Eigentlich soll mit dem Strafrechtsänderungsgesetz die Diversion ausgeweitet werden, nämlich auch für Delikte, die (auch bei Zuständigkeit eines Schöffen- oder Geschworenengerichts) mit nicht mehr als fünf Jahren Haft bedroht sind. Knackpunkt ist aber, dass es laut Entwurf (§ 198 Abs. 2 Z1 StPO) nicht um Gewalt bzw. gefährliche Drohung gegen unmündige Personen sowie gegen Angehörige (inklusive aktueller oder früherer Beziehungspartner) gehen darf.

Damit, so die Kritik von Neustart, würden sämtliche Formen von häuslicher und familiärer Gewalt von der Diversion ausgeschlossen. Für den Verein ist das unverständlich. "Der Tatausgleich bei familiärer Gewalt wird seit Jahrzehnten erfolgreich durchgeführt und ist eine gut beforschte Interventionsform im österreichischen Strafrecht", heißt es in der Stellungnahme. Alle Forschungsergebnisse zeigten höchste Opferzufriedenheit bei gleichzeitig niedrigster Rückfallrate. "Vor allem im Interesse der Opfer darf der geplante Diversionsausschluss nicht umgesetzt werden."

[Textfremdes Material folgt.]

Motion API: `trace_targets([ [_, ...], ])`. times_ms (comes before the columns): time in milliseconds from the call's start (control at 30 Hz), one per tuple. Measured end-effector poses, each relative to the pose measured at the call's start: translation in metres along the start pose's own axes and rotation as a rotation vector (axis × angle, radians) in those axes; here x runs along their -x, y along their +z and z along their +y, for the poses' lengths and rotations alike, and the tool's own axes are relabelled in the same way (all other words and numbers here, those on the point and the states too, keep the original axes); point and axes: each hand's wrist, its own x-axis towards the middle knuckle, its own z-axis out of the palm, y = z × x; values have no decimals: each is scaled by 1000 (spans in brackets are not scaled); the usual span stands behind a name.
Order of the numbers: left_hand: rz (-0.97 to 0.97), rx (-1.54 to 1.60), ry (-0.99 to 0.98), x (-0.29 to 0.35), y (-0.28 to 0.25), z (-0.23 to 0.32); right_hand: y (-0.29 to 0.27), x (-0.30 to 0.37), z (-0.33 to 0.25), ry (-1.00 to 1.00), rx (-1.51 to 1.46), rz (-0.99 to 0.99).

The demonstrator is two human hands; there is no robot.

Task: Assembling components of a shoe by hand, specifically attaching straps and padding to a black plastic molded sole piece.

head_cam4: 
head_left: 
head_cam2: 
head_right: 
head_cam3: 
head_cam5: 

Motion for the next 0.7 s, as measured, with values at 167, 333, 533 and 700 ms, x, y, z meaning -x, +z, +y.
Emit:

Für dieses Anliegen bekam der Verein vielstimmige Unterstützung. Die Rechtsanwaltskammer warnte in ihrer Begutachtungsstellungnahme vor einem schwerwiegenden Rückschritt. Die Vereinigung österreichischer Staatsanwälte ortete einen Widerspruch zu den positiven praktischen Erfahrungen im diversionellen Bereich.

Seitens der Wissenschaft bezeichnete Andreas Venier (Uni Innsbruck) den Plan als "inakzeptabel", würde er doch auch gelten, wenn ein 18-Jähriger seinen noch nicht 14-jährigen Bruder durch einen Fußtritt leicht verletzt. Sein Kollege Klaus Schwaighofer sprach von einem "irrationalen Anschlag" auf eine bewährte Einrichtung. Massive Bedenken kamen auch von Gerichten und Staatsanwaltschaften aus ganz Österreich, Opferschützern wie dem "Weißen Ring" oder dem Institut für Rechts- und Kriminalsoziologie. Zusätzlich erhielt Neustart von diversen Fachorganisationen für "Restorative Justice" Rückendeckung.

Die Initiative zur Einschränkung der Diversion kam dem Vernehmen nach aus dem Frauenministerium. Nun räumt man Bedenken ein und beruft sich auf eine kofinanzierte EU-Studie, laut der bei leichten Fällen häuslicher Gewalt (insbesondere wenn es sich um eine Ersttat handelt), ein Tatausgleich durchaus angezeigt sein könne. Bei verfestigten Gewaltbeziehungen seien Tatausgleich und Geldbußen allerdings abzulehnen.

Im Justizministerium hieß es auf APA-Anfrage, dass man die Kritik des Vereins Neustart sehr ernst nehme und auch entsprechend berücksichtigen wolle. Das kann allerdings noch dauern, denn es gilt eine große Zahl Begutachtungsstellungnahmen (bis Freitagnachmittag waren es 100) einzuarbeiten. Das Gesetz soll vor dem Sommer im Ministerrat behandelt werden. Der Nationalratsbeschluss ist für den Herbst geplant, das Inkrafttreten für Jahresbeginn 2016.